The inhibitory activity of a brain extract on synaptosomal Na+, K+-ATPase is sensitive to carboxypeptidase A and to chelating agents.

In the present study some properties of an inhibitory extract of synaptosomal membrane Na+, K+-ATPase were investigated. This extract (peak II) was prepared by gel filtration in Sephadex G-50 of a soluble fraction of the rat cerebral cortex. Ultrafiltration of peak II through Amicon membranes indicated that the inhibitor has a low MW (less than 1000). The inhibitory activity was not modified by heating in neutral pH at 95 degrees C for 20 min but it was destroyed by charring in acid pH at 200 degrees C for 120 min. The inhibitory activity decreased by incubation of peak II with carboxypeptidase A. These findings suggest that the factor responsible for the inhibition of Na+, K+-ATPase activity is probably a polypeptide.

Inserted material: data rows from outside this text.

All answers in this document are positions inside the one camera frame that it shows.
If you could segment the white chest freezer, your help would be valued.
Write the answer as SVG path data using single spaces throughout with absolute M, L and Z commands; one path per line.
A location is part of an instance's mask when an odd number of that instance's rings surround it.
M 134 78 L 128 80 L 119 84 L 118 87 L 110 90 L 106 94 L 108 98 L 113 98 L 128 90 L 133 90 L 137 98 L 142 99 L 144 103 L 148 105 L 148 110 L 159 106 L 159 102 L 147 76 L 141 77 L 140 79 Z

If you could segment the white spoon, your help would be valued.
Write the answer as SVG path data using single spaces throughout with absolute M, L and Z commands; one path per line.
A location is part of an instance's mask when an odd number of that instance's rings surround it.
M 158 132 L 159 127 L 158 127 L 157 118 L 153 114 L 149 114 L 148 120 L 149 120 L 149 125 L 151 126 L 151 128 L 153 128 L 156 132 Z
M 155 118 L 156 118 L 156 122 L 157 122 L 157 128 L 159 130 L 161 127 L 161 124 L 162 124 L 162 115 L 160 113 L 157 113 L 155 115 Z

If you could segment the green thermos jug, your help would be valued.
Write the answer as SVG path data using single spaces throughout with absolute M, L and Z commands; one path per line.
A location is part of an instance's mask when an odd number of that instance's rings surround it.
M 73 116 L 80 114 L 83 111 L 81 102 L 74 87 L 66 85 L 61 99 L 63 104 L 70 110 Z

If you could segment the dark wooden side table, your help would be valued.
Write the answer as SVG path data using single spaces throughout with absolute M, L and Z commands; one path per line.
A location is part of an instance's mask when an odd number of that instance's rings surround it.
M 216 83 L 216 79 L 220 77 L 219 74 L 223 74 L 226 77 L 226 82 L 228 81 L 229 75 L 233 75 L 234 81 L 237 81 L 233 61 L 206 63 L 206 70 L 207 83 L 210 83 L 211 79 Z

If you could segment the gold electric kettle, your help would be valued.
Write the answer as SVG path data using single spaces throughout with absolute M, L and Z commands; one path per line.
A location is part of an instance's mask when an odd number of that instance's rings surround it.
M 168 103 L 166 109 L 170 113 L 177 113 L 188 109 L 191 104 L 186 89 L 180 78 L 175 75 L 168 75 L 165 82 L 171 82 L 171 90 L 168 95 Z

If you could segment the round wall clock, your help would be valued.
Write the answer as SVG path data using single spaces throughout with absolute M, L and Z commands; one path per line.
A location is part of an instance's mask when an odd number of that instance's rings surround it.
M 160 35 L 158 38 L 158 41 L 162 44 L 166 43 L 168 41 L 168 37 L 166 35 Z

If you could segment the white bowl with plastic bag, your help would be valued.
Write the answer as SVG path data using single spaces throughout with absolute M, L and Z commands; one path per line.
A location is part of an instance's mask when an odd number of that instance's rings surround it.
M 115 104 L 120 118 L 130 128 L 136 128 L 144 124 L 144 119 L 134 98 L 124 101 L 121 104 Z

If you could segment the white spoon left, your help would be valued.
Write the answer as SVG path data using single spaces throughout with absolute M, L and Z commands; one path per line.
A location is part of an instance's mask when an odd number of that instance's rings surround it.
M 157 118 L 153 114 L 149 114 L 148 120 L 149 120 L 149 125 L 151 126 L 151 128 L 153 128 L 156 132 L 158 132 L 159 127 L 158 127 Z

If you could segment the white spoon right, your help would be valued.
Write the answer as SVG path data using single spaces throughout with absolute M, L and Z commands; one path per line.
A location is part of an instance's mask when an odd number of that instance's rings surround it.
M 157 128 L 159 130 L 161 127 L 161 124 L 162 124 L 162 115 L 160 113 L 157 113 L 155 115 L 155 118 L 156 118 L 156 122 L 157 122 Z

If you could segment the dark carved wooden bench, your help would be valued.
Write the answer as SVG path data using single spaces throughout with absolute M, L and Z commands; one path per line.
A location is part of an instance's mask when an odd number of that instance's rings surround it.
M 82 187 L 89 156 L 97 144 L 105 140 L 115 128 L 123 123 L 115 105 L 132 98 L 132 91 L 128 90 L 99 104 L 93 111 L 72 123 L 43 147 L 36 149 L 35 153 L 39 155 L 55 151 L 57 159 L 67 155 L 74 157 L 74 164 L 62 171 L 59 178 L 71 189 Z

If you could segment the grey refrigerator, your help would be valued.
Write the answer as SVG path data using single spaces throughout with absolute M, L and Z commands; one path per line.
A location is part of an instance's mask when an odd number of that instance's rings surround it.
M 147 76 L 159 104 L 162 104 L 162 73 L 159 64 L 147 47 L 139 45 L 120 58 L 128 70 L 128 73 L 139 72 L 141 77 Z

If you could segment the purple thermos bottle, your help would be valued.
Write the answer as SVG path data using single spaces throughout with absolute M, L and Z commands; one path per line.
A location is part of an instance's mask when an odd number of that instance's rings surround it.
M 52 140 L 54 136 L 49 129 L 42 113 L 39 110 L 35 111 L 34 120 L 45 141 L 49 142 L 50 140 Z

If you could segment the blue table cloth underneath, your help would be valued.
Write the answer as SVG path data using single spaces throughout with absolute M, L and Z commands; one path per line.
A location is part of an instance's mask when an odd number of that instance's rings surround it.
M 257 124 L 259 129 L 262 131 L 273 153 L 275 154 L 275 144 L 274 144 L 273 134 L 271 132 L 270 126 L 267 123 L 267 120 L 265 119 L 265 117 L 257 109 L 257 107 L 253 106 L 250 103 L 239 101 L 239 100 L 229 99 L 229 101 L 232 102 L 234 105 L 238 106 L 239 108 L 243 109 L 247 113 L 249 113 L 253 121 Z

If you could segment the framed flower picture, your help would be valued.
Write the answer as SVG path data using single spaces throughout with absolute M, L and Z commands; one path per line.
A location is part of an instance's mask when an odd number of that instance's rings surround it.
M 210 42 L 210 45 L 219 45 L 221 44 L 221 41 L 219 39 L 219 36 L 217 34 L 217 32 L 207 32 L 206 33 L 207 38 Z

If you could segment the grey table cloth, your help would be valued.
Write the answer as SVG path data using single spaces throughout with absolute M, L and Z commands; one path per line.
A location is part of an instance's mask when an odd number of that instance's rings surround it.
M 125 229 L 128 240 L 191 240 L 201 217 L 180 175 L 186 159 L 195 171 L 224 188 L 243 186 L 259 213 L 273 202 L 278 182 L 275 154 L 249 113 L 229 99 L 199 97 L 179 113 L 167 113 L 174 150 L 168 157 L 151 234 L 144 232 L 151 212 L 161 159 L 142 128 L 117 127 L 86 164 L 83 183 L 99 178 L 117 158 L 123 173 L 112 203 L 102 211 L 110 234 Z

On the other hand, the inhibition was reverted by the chelators EDTA and EGTA, indicating the participation of an ionic compound as well. The increase of Mg2+ concentration during the enzyme assay did not increase the inhibition, indicating that the ion involved might not be vanadate. It is suggested that both a polypeptide and an ionic compound coparticipate in the inhibitory effect of peak II on Na+, K+-ATPase activity.